If answering the study question adequately requires the use of elaborate analytic techniques, invite a statistical expert to serve as a collaborator and as a coauthor on the resulting paper.


I was so non-plussed that I looked up the word non-plussed in the Merriam-Webster dictionary

a state of bafflement or perplexity  … to be at a loss as to what to say, think, or do


Um, this is a research methods COURSE, for graduate students, no less, and your advice to them in doing their research is that if it gets too hard they should find someone else to do it for them? This is not limited to one text or one school, either. At two universities where I have worked, both of which are well-respected and grant doctoral degrees, doctoral students, and post-doctoral students are asked before beginning their research,

Do you have a statistician?

In teaching statistics, I have been asked by doctoral students from multiple disciplines,

Why are we learning this when we are just going  to have a statistician do it for us?

Obviously, research no longer means what I thought it meant. I thought that the process of research was that you formulated a question that interested you, you read the scientific literature on that question, generated a hypothesis, collected data from a sample, analyzed that data, evaluated your results and wrote a conclusion. Now, not only is it acceptable, but encouraged to have someone else analyze your data and tell you what it means. I find that perplexing.

mini computerThis is not how it was when I was in graduate school. Back then, data were analyzed using computer software that ran on mainframe computers, or sometimes mini-computers. A mini-computer was not like an iPad mini. It was taller than me. Some of our data came on tapes which we had to walk across campus and load on to the tape drives ourselves, as we were lowly graduate students and it was assumed we had nothing better to do with our time. Fortunately, I was at the University of California by then and no longer at the University of Minnesota, where crossing campus could require skis. I did some consulting writing code for the data analysis for my fellow students, enough that caused the dean to call me into his office and ask me what I was doing and give me strict instructions, along the lines of

You can write their programs for them, since this is not a computer science Ph.D., but that is all. You are not to comment or assist in any way with research design, writing their data collection instruments, choosing what analysis to do nor interpreting that analysis. When a person receives a Ph.D. from this university it is supposed to mean that they know how to conduct research, not that they know where to find someone to pay to do their research for them.

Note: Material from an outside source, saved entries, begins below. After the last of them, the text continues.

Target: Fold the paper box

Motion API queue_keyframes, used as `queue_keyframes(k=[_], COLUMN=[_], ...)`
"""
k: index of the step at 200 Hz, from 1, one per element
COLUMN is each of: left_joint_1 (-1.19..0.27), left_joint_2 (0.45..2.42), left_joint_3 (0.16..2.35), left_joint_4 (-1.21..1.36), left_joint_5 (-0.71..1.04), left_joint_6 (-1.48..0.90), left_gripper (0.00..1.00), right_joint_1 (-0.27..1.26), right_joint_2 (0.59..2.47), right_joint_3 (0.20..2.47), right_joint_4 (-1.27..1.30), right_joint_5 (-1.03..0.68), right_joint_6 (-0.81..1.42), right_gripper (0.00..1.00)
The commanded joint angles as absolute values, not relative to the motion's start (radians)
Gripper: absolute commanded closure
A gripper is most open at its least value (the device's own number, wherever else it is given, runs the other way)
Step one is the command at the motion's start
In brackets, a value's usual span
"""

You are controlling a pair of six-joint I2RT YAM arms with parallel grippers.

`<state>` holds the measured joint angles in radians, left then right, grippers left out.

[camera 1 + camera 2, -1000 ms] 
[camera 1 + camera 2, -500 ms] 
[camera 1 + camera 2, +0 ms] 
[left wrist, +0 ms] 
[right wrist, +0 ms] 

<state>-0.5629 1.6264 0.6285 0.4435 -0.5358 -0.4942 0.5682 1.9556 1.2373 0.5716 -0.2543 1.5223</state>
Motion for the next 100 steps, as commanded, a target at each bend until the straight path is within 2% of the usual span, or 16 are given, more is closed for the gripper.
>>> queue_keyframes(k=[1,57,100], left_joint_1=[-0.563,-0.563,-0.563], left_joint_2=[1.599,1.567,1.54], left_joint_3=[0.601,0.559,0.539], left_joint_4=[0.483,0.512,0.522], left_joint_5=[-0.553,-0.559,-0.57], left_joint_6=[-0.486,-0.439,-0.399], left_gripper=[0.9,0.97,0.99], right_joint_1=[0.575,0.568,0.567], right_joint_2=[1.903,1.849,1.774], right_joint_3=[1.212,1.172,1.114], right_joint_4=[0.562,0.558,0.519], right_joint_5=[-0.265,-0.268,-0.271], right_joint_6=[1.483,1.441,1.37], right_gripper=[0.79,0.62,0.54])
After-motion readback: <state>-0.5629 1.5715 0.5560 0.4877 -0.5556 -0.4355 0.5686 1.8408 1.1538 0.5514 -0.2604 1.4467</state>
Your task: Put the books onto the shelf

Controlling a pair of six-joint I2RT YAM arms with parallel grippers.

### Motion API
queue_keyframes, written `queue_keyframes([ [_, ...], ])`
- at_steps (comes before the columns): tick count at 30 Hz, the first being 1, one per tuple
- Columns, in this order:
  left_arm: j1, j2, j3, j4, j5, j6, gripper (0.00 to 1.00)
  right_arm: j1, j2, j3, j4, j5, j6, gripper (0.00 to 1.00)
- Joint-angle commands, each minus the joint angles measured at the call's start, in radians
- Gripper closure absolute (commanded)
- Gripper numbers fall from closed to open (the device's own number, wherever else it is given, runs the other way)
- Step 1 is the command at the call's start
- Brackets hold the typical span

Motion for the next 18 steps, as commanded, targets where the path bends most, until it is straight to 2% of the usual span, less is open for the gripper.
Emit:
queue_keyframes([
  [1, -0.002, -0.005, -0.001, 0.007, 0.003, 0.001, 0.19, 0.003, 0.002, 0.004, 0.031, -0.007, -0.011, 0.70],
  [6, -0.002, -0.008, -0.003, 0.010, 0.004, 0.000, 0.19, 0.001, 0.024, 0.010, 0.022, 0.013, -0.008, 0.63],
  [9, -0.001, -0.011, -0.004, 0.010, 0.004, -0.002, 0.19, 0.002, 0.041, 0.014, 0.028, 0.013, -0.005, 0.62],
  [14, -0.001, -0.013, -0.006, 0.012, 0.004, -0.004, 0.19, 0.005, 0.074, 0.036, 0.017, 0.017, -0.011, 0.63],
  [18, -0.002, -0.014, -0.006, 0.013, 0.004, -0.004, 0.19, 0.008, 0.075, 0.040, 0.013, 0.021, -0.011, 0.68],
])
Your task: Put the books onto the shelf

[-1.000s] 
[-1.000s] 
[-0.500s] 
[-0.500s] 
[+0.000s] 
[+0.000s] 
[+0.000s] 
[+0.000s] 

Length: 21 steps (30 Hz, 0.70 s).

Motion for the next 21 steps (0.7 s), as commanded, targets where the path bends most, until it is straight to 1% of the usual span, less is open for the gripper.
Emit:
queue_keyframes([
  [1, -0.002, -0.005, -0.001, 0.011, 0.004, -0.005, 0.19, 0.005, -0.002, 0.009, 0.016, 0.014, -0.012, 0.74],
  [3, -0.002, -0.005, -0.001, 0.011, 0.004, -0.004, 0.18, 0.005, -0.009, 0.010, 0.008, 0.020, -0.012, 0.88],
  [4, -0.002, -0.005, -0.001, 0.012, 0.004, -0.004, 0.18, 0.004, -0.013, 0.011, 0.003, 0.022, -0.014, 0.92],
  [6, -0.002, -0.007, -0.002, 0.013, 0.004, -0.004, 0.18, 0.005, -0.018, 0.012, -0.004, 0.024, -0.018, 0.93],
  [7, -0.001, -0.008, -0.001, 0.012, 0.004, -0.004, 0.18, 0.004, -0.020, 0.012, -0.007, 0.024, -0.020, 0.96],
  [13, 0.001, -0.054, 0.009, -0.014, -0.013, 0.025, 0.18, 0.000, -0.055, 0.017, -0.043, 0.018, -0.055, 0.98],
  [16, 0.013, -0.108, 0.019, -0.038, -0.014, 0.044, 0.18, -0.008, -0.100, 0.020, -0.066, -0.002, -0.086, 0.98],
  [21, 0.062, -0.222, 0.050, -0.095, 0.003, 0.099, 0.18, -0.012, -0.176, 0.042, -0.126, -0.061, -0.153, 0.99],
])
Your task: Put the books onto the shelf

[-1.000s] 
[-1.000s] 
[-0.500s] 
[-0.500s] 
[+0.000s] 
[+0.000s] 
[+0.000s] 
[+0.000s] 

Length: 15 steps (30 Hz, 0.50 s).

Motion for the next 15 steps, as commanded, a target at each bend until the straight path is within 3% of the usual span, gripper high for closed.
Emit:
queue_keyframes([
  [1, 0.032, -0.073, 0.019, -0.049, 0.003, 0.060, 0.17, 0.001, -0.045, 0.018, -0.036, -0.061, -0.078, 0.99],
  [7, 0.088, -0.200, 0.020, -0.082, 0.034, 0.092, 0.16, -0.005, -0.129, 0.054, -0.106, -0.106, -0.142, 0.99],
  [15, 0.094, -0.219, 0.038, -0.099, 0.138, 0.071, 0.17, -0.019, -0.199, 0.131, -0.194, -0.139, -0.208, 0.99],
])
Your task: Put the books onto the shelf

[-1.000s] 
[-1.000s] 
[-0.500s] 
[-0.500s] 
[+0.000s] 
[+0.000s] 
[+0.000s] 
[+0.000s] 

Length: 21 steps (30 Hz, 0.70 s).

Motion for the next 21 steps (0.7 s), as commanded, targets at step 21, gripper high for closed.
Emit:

It seems that the tables have turned quite a bit. Even my least quantitatively oriented classmate back in the 1980s was probably equivalent to the average “statistical consultant” today. That is, they passed at least four graduate level statistics courses that required both a paper and a final exam with questions like, “How is Analysis of Variance related to stepwise discriminant function analysis?” This was true whether your Ph.D. was in education, business or psychology, because it was assumed, for example, that if you were going to place students in special education because they scored two standard deviations below the mean you should have a definite understanding of what a standard deviation was, what a normal distribution was and where two standard deviations fell on that distribution. Furthermore, as a superintendent or other school administrator, it was expected that you could evaluate the research literature (hence being skeptical of stepwise methods of all types).

It seems to me that what is required for a doctoral degree has been significantly watered down.

doctorateThis chart shows the growth in doctorate granting institutions from 1920-99. The trend has continued. When I entered graduate school for my Ph.D. in 1985, there were 337 doctorate-granting institutions in the country. Now there are 418 – a growth of 24% over the past 29 years, on top of what had been, as you can see from the chart, a pretty steep growth rate for the 25 years or so prior to that time.

Who is teaching all of these new doctoral students? Well, in many instances, it is a horde of very part-time adjuncts. I don’t think adjuncts are necessarily poor teachers – in fact, I make it a point to teach at least one course a year myself – but I am aware of doctoral programs that are run with only ONE full-time faculty member. Given the paucity of human resources, it is no surprise that there is no one around to individually mentor the students in their research. Now, we are entering an era where those students who are graduating with very little research experience are themselves teaching doctoral students. It is a case of the very near-sighted leading the blind.

All of this is making me wonder where they are going to find those statisticians and how well-trained they are really going to be. I just finished with what will probably be my last student project for the next few years – no reflection on that student, or the other four students I worked with over the past two years, all of whom were a perfect delight – but my schedule is completely booked through October, 2015. Almost all of the really good statisticians I know are in the same boat.

I don’t have an answer to any of this. I am non-plussed.